→ Information supplied:
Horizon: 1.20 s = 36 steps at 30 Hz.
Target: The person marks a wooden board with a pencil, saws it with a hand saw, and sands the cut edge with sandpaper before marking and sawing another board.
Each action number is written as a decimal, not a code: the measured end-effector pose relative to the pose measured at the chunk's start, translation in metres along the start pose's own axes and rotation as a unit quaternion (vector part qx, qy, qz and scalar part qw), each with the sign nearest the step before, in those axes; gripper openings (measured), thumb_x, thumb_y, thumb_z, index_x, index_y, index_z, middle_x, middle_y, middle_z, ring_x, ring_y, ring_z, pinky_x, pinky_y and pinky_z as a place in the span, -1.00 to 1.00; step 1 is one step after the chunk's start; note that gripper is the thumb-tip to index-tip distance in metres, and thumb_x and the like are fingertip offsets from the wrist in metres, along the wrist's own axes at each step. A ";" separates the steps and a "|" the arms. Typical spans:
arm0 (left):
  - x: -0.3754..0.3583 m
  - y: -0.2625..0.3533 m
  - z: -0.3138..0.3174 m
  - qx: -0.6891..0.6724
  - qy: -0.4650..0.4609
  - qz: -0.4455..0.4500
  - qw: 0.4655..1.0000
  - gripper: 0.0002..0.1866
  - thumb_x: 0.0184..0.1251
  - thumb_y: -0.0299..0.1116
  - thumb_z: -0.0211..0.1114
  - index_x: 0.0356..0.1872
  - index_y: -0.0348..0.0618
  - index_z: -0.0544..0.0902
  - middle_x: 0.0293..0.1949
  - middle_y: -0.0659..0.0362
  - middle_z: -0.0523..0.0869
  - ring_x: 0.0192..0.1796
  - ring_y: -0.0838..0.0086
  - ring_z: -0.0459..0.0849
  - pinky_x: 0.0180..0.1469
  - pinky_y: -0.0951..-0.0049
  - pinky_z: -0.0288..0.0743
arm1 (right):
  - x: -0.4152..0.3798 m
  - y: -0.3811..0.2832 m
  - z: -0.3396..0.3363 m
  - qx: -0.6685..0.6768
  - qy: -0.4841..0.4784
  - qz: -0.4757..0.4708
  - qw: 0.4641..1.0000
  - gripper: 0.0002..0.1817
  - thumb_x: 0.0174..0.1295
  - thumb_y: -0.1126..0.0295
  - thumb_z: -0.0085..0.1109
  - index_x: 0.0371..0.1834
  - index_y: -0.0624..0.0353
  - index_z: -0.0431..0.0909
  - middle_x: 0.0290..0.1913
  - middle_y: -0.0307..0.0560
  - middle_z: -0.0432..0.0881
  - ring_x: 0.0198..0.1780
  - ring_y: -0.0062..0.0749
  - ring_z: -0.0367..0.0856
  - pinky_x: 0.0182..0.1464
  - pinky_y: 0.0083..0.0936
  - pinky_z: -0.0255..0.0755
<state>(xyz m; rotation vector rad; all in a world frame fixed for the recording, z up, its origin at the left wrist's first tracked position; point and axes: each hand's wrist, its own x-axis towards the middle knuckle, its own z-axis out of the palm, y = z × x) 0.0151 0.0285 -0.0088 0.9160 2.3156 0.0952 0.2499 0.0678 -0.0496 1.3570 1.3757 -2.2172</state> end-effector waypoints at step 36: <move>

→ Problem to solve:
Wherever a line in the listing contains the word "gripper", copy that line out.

→ Problem solution:
Each action number is written as a decimal, not a code: the measured end-effector pose relative to the pose measured at the chunk's start, translation in metres along the start pose's own axes and rotation as a unit quaternion (vector part qx, qy, qz and scalar part qw), each with the sign nearest the step before, in those axes; gripper openings (measured), thumb_x, thumb_y, thumb_z, index_x, index_y, index_z, middle_x, middle_y, middle_z, ring_x, ring_y, ring_z, pinky_x, pinky_y and pinky_z as a place in the span, -1.00 to 1.00; step 1 is one step after the chunk's start; note that gripper is the thumb-tip to index-tip distance in metres, and thumb_x and the like are fingertip offsets from the wrist in metres, along the wrist's own axes at each step. A ";" separates the steps and a "|" the arms. Typical spans:
  - gripper: 0.0002..0.1866
  - gripper: 0.0002..0.1817

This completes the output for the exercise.